As the Portland Concrete Association of the US makes it clear, “concrete is formed when portland cement creates a paste with water that binds with sand and rock to harden”.

And “portland”, in the lower case, is correct. “Portland cement is not a brand name, but the generic term for the type of cement used in virtually all concrete, just as stainless is a type of steel and sterling a type of silver,” explains an article published by the Concrete Contractors Association of Greater Chicago.

The story of cement – and concrete – is one with ancient roots. 

The article “The History of Concrete and the Nabataeans”, which draws on work by Joseph Davidovits, on expert on ancient cements and concretes, states that “the Romans are generally credited as being the first concrete engineers, but archaeological evidence says otherwise”.

Archaeologists have found a type of concrete dating to 6500 BCE, “when stone-age Syrians used permanent fire pits for heating and cooking”, it says. “These fire pits, built from area limestone, showed a primitive form of calcining on the exterior faces of the limestone rocks that lined the fire pits and led to the accidental discovery of lime as a fundamental building material.”

In an article for the International Association of Certified Home Inspectors, Nick Gromicko and Kenton Shepard report that in 1300 BCE Middle Eastern builders found that thin coats of burnt limestone mixed with water, and applied to the outsides of pounded-clay walls, dried to form a hard, protective surface. 

“This wasn’t concrete,” they say, “but it was the beginning of the development of cement.”

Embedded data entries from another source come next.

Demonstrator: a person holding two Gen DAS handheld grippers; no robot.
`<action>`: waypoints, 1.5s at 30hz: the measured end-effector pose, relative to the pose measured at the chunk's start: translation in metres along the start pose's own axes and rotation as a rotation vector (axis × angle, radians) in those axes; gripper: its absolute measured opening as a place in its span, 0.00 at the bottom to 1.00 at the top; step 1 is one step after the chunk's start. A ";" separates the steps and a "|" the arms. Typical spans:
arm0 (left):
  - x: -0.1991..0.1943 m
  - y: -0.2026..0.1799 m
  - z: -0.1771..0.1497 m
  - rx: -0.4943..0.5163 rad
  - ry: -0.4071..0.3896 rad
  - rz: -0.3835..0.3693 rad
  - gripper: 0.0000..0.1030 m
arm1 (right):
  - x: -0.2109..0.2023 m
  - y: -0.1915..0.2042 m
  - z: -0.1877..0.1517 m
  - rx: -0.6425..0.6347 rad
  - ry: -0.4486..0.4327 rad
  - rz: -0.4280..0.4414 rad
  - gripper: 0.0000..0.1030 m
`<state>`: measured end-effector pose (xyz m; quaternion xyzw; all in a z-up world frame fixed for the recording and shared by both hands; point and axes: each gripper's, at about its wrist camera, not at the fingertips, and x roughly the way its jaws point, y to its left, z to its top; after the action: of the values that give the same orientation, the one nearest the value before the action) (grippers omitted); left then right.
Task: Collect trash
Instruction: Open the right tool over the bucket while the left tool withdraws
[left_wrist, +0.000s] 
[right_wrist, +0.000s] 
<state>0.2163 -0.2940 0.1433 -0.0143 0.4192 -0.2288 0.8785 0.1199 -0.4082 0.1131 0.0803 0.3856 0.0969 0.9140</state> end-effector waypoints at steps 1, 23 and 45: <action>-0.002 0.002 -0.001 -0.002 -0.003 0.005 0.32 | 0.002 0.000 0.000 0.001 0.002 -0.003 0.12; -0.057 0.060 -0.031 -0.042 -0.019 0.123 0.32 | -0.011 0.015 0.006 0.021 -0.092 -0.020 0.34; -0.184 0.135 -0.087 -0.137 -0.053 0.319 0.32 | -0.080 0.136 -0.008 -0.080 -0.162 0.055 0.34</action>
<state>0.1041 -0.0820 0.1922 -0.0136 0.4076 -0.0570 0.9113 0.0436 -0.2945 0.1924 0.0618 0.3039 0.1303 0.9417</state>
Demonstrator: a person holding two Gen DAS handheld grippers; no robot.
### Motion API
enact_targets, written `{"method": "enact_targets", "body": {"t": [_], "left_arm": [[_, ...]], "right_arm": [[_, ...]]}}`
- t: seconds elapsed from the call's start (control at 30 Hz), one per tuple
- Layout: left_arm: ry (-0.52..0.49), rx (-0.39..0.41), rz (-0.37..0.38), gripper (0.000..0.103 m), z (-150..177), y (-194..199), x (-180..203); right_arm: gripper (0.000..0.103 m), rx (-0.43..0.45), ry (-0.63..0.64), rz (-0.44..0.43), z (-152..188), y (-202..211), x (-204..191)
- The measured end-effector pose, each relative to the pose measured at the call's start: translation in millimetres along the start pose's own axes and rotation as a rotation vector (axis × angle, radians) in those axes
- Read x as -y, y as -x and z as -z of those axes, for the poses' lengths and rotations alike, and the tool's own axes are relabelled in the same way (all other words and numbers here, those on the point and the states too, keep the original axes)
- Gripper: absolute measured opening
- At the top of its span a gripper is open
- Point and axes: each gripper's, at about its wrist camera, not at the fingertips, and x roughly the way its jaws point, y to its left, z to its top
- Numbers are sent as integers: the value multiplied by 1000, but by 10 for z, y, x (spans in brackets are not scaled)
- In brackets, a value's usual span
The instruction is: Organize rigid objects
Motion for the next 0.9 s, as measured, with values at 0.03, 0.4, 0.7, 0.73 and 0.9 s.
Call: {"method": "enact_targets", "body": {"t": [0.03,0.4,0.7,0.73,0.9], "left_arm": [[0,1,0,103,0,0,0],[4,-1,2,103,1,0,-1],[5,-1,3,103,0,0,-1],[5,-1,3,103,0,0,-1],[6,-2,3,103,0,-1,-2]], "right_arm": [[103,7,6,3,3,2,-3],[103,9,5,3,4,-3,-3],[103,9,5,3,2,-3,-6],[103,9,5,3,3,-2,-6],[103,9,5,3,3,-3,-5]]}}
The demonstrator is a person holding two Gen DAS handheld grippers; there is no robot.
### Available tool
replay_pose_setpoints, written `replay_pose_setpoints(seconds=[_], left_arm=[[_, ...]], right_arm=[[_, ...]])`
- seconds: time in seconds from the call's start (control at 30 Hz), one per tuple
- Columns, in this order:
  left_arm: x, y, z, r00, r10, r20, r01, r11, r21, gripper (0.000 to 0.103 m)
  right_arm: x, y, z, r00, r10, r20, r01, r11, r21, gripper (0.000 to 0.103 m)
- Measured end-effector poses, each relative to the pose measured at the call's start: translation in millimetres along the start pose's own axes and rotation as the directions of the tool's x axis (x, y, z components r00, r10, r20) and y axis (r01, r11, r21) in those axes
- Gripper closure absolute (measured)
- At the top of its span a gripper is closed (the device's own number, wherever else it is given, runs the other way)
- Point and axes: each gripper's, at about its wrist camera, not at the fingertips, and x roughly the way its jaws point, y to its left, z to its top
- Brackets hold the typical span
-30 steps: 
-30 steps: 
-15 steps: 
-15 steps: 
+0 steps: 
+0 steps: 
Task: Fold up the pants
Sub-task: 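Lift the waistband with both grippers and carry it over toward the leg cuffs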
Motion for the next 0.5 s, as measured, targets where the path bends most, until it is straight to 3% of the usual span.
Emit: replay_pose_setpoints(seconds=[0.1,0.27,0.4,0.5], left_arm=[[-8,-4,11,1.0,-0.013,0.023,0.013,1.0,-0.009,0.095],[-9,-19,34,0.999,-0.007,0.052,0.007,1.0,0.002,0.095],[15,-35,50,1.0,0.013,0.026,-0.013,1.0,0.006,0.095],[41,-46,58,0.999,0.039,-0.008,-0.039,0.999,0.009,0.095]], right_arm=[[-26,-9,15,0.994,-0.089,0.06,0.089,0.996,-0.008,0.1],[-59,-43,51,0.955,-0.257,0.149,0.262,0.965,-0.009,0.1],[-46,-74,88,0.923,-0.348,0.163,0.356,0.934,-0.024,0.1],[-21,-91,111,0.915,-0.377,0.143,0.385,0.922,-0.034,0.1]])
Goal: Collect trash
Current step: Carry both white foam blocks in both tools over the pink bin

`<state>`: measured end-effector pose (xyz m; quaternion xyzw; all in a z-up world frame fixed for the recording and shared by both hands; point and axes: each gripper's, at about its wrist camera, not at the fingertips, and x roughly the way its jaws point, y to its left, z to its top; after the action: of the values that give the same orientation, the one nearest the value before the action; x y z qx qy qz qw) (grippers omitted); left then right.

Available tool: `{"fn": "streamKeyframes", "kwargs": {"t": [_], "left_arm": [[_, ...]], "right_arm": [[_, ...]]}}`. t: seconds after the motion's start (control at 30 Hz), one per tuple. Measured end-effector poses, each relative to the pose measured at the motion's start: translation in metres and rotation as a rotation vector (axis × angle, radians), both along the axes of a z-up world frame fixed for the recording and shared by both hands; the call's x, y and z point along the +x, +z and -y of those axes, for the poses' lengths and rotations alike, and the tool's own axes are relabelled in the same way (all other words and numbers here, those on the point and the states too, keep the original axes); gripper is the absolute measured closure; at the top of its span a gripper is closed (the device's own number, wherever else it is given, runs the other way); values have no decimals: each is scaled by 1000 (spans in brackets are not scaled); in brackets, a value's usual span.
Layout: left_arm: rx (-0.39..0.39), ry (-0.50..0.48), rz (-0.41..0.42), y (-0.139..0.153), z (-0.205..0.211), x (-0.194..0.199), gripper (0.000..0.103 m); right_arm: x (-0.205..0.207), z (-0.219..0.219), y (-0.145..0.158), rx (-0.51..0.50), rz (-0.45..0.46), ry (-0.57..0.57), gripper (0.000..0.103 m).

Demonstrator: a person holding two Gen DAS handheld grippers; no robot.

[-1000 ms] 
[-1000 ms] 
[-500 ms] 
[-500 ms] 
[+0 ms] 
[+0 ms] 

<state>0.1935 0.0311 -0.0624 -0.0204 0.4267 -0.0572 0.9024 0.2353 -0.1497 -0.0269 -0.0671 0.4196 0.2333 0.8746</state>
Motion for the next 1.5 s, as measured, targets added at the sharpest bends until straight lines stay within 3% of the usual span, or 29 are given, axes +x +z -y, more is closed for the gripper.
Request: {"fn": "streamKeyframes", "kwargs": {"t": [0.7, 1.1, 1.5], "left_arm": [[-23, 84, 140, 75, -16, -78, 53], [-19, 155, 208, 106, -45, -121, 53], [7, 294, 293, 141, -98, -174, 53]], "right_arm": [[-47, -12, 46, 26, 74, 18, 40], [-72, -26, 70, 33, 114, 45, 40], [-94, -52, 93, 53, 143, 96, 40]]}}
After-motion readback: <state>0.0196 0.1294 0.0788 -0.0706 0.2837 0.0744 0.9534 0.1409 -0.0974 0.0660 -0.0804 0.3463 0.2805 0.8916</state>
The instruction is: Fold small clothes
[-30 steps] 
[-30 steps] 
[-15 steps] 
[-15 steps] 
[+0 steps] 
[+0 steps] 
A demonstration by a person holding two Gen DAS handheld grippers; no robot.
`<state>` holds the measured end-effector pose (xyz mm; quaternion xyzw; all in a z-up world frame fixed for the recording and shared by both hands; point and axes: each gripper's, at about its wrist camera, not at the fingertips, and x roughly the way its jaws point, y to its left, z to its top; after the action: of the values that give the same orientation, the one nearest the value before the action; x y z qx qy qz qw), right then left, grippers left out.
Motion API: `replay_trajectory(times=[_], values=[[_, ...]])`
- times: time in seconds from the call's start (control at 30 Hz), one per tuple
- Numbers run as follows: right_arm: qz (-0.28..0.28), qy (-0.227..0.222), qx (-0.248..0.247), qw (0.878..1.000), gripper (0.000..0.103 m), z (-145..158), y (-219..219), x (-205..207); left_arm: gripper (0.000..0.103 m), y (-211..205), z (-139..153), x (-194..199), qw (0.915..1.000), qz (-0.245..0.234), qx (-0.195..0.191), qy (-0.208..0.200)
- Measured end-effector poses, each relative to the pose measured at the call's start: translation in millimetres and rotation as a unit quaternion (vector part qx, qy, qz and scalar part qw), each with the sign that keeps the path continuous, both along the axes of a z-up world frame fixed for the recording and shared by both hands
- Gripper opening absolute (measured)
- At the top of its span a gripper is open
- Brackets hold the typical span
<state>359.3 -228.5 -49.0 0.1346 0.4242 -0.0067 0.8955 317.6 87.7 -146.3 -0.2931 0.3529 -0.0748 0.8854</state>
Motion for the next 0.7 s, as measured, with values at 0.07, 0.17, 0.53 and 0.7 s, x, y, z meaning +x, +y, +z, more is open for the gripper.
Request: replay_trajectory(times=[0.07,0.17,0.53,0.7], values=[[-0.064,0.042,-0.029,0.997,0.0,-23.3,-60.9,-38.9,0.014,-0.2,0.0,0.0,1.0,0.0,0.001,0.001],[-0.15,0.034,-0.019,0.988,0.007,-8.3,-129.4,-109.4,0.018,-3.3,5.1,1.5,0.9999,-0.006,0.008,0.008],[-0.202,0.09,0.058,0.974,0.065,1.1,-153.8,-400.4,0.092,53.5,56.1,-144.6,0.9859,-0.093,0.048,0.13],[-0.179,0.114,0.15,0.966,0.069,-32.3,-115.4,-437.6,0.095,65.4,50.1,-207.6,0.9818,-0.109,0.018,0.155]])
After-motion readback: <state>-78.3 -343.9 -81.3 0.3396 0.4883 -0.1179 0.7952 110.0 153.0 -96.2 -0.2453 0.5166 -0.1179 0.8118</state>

Today portland cement is made by combining a mixture of limestone and clay in a kiln at 1400-1600 degrees Celsius, says an article on the scientific principles of cement published by the University of Illinois.

“It begins with the quarrying of limestone, CaCO3, which is crushed and mixed with clay or shale, sand, and iron ore, and ground together to form a powder.”

In the kiln it passes through “four stages of transformation”. Free water in the powder is lost by evaporation, decomposition occurs from the loss of bound water and carbon dioxide – this is called calcination. The third stage is called clinkering, as calcium silicates are formed. The final stage is the cooling stage.

The marble-sized pieces produced by the kiln are referred to as clinker, which is cooled, ground and mixed with a small amount of gypsum “to produce the general-purpose portland cement”. 

And why is it called portland cement? An article in the Journal of Light Construction tells the tale.

It explains how, in 1824, Joseph Aspdin, an English bricklayer from the city of Leeds, patented a material by that name – “the cement being similar in colour to Portland stone, popular in England at the time”. 

However, the article says, “this claim is at best only partly true”, and although Joseph experimented with various formulas, his cement was no better than any other on the market.

The Journal hands the story over to Robert Courland, who, it says, claims “the secret of Portland cement as we now know it was stumbled upon by Aspdin’s son, William, who he calls “a self-promoting swindler and con man who also happens to be the true father of portland cement”.

Joseph, the Journal says, would grind up limestone, mix it with water and clay, dry the mixture, kiln it until it was hard, and grind it up again to make his cement powder. He discarded some of the product – the overbaked “clinkers” – because it was too hard to grind. 

“It was William, the son, who seems to have had the bright idea of saving and grinding up the clinkers. And it was the clinkers that yielded the cement that actually rivaled Portland stone for hardness and durability.”

William’s cement became a huge success but, the Journal says, “his penchant for cheating his partners brought him to trouble” and he died “alone and friendless” in Germany on 11 April 1864.